(Problem to solve):
In the listing below, identify each line with the word "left" and return those lines.

%%

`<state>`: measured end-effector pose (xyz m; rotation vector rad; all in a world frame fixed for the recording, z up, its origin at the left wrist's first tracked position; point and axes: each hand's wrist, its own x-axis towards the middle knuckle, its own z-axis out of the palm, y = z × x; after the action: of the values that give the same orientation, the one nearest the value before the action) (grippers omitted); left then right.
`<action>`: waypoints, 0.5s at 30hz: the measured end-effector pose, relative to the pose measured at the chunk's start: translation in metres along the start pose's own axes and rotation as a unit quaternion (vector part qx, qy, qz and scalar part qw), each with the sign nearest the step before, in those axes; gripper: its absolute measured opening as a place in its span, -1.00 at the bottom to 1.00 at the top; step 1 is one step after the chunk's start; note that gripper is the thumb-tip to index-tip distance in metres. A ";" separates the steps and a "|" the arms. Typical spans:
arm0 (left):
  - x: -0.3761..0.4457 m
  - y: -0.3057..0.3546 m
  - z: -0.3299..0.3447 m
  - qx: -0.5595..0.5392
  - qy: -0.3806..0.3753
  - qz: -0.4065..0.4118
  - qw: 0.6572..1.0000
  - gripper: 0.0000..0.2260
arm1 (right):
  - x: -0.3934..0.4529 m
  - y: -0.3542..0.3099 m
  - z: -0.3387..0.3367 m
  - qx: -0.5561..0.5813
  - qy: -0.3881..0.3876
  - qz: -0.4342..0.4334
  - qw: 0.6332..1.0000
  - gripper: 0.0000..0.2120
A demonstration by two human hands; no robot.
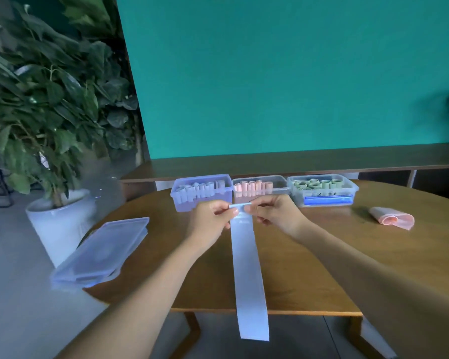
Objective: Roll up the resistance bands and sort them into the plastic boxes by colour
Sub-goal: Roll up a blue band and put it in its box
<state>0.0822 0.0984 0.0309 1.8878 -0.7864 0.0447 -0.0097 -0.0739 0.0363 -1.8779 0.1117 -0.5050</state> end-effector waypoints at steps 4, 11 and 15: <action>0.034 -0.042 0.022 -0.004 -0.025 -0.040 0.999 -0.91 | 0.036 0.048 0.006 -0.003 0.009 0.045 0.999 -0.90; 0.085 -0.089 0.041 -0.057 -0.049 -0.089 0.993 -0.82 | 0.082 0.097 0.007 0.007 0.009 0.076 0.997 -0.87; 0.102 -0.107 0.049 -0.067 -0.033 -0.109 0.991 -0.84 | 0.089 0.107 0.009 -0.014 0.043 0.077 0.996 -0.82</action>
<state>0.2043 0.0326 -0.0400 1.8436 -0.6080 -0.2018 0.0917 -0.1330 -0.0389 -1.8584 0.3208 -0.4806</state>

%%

(Written solution):
`<state>`: measured end-effector pose (xyz m; rotation vector rad; all in a world frame fixed for the recording, z up, its origin at the left wrist's first tracked position; point and axes: each hand's wrist, its own x-axis towards the middle knuckle, its own z-axis out of the palm, y = z × x; after the action: of the values that give the same orientation, the one nearest the value before the action) (grippers omitted); left then right.
arm0 (left):

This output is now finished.